● **Exercise instructions**: Could you extract every entry below and reproduce it exactly?

● **Items from a data source**:
━━━━━━━━━━
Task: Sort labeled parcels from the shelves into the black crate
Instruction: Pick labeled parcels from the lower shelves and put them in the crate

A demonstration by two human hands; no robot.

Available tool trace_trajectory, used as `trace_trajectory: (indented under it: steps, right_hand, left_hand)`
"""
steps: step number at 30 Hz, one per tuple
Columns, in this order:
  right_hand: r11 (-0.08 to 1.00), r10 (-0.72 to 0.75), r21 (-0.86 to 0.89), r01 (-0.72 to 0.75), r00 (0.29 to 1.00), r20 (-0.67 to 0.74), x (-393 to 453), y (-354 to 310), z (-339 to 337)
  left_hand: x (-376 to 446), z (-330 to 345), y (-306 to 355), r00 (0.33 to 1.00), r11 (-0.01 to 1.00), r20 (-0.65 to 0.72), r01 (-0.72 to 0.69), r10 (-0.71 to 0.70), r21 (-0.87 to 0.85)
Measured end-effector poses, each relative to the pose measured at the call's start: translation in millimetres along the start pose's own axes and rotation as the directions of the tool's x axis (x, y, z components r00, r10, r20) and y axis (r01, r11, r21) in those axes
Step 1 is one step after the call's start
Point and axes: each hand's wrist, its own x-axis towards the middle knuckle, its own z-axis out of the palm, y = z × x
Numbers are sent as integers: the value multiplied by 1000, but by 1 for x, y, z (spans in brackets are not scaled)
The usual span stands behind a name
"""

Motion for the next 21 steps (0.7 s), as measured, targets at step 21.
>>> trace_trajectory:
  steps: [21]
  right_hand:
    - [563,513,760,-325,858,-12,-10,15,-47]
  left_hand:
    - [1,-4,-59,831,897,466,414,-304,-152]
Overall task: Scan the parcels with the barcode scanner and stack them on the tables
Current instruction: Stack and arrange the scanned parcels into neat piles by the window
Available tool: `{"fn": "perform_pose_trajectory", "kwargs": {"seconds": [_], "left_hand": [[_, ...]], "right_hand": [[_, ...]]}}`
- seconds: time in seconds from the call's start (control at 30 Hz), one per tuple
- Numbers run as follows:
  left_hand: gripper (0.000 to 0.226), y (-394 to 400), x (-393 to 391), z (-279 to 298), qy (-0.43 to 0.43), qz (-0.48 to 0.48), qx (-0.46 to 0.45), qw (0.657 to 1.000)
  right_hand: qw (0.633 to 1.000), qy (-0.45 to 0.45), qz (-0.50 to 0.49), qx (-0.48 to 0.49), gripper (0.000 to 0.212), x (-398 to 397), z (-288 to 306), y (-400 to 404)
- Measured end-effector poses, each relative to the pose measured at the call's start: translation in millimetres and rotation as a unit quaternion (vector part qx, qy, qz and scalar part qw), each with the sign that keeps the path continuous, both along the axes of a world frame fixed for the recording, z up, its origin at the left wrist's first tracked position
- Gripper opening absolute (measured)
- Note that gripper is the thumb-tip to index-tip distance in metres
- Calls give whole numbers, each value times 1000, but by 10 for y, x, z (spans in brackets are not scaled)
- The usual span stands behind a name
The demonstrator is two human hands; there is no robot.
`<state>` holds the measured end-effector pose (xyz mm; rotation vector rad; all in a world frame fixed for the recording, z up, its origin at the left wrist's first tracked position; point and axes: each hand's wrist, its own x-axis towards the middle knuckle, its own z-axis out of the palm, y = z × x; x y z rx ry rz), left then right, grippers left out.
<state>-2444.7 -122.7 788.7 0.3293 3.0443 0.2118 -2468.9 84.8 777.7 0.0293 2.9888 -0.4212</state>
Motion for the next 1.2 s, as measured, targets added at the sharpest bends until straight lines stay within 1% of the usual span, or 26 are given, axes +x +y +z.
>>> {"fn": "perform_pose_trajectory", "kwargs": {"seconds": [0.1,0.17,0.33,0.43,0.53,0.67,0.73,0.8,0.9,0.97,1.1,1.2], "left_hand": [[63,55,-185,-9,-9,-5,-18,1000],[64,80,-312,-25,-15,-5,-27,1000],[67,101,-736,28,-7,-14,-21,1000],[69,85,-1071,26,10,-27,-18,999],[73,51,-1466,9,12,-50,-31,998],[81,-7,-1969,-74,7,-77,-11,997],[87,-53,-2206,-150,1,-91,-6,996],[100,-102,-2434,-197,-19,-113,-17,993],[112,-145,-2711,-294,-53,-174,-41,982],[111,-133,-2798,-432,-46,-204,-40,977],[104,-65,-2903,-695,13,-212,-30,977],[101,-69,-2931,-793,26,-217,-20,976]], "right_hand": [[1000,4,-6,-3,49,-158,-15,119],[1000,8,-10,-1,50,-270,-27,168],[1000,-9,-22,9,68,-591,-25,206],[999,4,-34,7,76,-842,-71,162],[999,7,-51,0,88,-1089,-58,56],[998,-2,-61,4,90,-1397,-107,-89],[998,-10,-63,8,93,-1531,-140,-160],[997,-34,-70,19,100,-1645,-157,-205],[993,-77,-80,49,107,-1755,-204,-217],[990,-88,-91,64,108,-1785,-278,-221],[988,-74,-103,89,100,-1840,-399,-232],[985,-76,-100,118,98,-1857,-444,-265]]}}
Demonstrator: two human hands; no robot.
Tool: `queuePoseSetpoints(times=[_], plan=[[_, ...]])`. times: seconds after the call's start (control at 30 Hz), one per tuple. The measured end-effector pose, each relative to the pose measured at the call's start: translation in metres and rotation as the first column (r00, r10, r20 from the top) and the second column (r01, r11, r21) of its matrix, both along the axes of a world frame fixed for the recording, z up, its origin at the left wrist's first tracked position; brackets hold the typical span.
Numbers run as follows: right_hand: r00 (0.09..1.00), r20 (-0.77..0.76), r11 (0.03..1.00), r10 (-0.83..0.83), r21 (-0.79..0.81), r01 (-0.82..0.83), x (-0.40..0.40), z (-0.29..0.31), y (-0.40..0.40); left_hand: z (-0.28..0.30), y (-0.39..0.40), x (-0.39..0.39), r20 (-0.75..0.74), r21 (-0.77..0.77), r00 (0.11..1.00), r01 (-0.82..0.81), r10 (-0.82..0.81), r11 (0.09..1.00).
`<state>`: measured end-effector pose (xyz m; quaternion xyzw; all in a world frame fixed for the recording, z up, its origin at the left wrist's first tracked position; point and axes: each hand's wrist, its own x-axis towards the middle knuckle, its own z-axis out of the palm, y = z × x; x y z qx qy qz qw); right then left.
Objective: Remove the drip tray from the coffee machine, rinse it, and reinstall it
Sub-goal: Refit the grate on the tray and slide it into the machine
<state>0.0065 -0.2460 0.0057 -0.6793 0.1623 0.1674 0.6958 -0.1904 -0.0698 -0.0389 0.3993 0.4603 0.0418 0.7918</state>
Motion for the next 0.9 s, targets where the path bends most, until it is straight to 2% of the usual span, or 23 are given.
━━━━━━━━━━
● **Task answer**:
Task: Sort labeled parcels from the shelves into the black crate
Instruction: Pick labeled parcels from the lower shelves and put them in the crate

A demonstration by two human hands; no robot.

Available tool trace_trajectory, used as `trace_trajectory: (indented under it: steps, right_hand, left_hand)`
"""
steps: step number at 30 Hz, one per tuple
Columns, in this order:
  right_hand: r11 (-0.08 to 1.00), r10 (-0.72 to 0.75), r21 (-0.86 to 0.89), r01 (-0.72 to 0.75), r00 (0.29 to 1.00), r20 (-0.67 to 0.74), x (-393 to 453), y (-354 to 310), z (-339 to 337)
  left_hand: x (-376 to 446), z (-330 to 345), y (-306 to 355), r00 (0.33 to 1.00), r11 (-0.01 to 1.00), r20 (-0.65 to 0.72), r01 (-0.72 to 0.69), r10 (-0.71 to 0.70), r21 (-0.87 to 0.85)
Measured end-effector poses, each relative to the pose measured at the call's start: translation in millimetres along the start pose's own axes and rotation as the directions of the tool's x axis (x, y, z components r00, r10, r20) and y axis (r01, r11, r21) in those axes
Step 1 is one step after the call's start
Point and axes: each hand's wrist, its own x-axis towards the middle knuckle, its own z-axis out of the palm, y = z × x
Numbers are sent as integers: the value multiplied by 1000, but by 1 for x, y, z (spans in brackets are not scaled)
The usual span stands behind a name
"""

Motion for the next 21 steps (0.7 s), as measured, targets at step 21.
>>> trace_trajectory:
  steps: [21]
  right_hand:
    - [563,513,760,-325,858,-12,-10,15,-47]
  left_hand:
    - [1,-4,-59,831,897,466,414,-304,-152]
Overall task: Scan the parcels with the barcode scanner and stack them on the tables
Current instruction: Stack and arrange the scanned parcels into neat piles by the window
Available tool: `{"fn": "perform_pose_trajectory", "kwargs": {"seconds": [_], "left_hand": [[_, ...]], "right_hand": [[_, ...]]}}`
- seconds: time in seconds from the call's start (control at 30 Hz), one per tuple
- Numbers run as follows:
  left_hand: gripper (0.000 to 0.226), y (-394 to 400), x (-393 to 391), z (-279 to 298), qy (-0.43 to 0.43), qz (-0.48 to 0.48), qx (-0.46 to 0.45), qw (0.657 to 1.000)
  right_hand: qw (0.633 to 1.000), qy (-0.45 to 0.45), qz (-0.50 to 0.49), qx (-0.48 to 0.49), gripper (0.000 to 0.212), x (-398 to 397), z (-288 to 306), y (-400 to 404)
- Measured end-effector poses, each relative to the pose measured at the call's start: translation in millimetres and rotation as a unit quaternion (vector part qx, qy, qz and scalar part qw), each with the sign that keeps the path continuous, both along the axes of a world frame fixed for the recording, z up, its origin at the left wrist's first tracked position
- Gripper opening absolute (measured)
- Note that gripper is the thumb-tip to index-tip distance in metres
- Calls give whole numbers, each value times 1000, but by 10 for y, x, z (spans in brackets are not scaled)
- The usual span stands behind a name
The demonstrator is two human hands; there is no robot.
`<state>` holds the measured end-effector pose (xyz mm; rotation vector rad; all in a world frame fixed for the recording, z up, its origin at the left wrist's first tracked position; point and axes: each hand's wrist, its own x-axis towards the middle knuckle, its own z-axis out of the palm, y = z × x; x y z rx ry rz), left then right, grippers left out.
<state>-2444.7 -122.7 788.7 0.3293 3.0443 0.2118 -2468.9 84.8 777.7 0.0293 2.9888 -0.4212</state>
Motion for the next 1.2 s, as measured, targets added at the sharpest bends until straight lines stay within 1% of the usual span, or 26 are given, axes +x +y +z.
>>> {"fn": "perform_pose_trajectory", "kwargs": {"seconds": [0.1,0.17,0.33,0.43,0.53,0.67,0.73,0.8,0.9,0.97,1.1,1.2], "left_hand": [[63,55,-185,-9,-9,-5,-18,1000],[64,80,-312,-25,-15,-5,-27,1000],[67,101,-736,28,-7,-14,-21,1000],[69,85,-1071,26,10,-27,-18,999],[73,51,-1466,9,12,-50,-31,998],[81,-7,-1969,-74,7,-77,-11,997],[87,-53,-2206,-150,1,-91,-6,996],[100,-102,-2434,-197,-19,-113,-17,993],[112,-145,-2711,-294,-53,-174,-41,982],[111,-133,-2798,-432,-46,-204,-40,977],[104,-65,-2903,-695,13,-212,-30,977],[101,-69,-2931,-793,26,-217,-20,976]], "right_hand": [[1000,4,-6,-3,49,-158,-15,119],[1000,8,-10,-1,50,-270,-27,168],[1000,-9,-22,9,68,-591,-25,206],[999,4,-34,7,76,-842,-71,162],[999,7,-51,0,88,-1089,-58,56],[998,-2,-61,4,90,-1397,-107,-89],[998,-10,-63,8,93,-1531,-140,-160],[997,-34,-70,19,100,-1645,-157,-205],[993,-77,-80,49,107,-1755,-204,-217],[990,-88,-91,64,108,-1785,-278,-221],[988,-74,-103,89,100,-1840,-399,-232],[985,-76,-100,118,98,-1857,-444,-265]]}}
Demonstrator: two human hands; no robot.
Tool: `queuePoseSetpoints(times=[_], plan=[[_, ...]])`. times: seconds after the call's start (control at 30 Hz), one per tuple. The measured end-effector pose, each relative to the pose measured at the call's start: translation in metres and rotation as the first column (r00, r10, r20 from the top) and the second column (r01, r11, r21) of its matrix, both along the axes of a world frame fixed for the recording, z up, its origin at the left wrist's first tracked position; brackets hold the typical span.
Numbers run as follows: right_hand: r00 (0.09..1.00), r20 (-0.77..0.76), r11 (0.03..1.00), r10 (-0.83..0.83), r21 (-0.79..0.81), r01 (-0.82..0.83), x (-0.40..0.40), z (-0.29..0.31), y (-0.40..0.40); left_hand: z (-0.28..0.30), y (-0.39..0.40), x (-0.39..0.39), r20 (-0.75..0.74), r21 (-0.77..0.77), r00 (0.11..1.00), r01 (-0.82..0.81), r10 (-0.82..0.81), r11 (0.09..1.00).
`<state>`: measured end-effector pose (xyz m; quaternion xyzw; all in a world frame fixed for the recording, z up, its origin at the left wrist's first tracked position; point and axes: each hand's wrist, its own x-axis towards the middle knuckle, its own z-axis out of the palm, y = z × x; x y z qx qy qz qw); right then left.
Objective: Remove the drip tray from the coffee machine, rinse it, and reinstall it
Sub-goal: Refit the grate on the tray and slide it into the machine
<state>0.0065 -0.2460 0.0057 -0.6793 0.1623 0.1674 0.6958 -0.1904 -0.0698 -0.0389 0.3993 0.4603 0.0418 0.7918</state>
Motion for the next 0.9 s, targets where the path bends most, until it is straight to 2% of the usual span, or 23 are given.

This exercise is now done.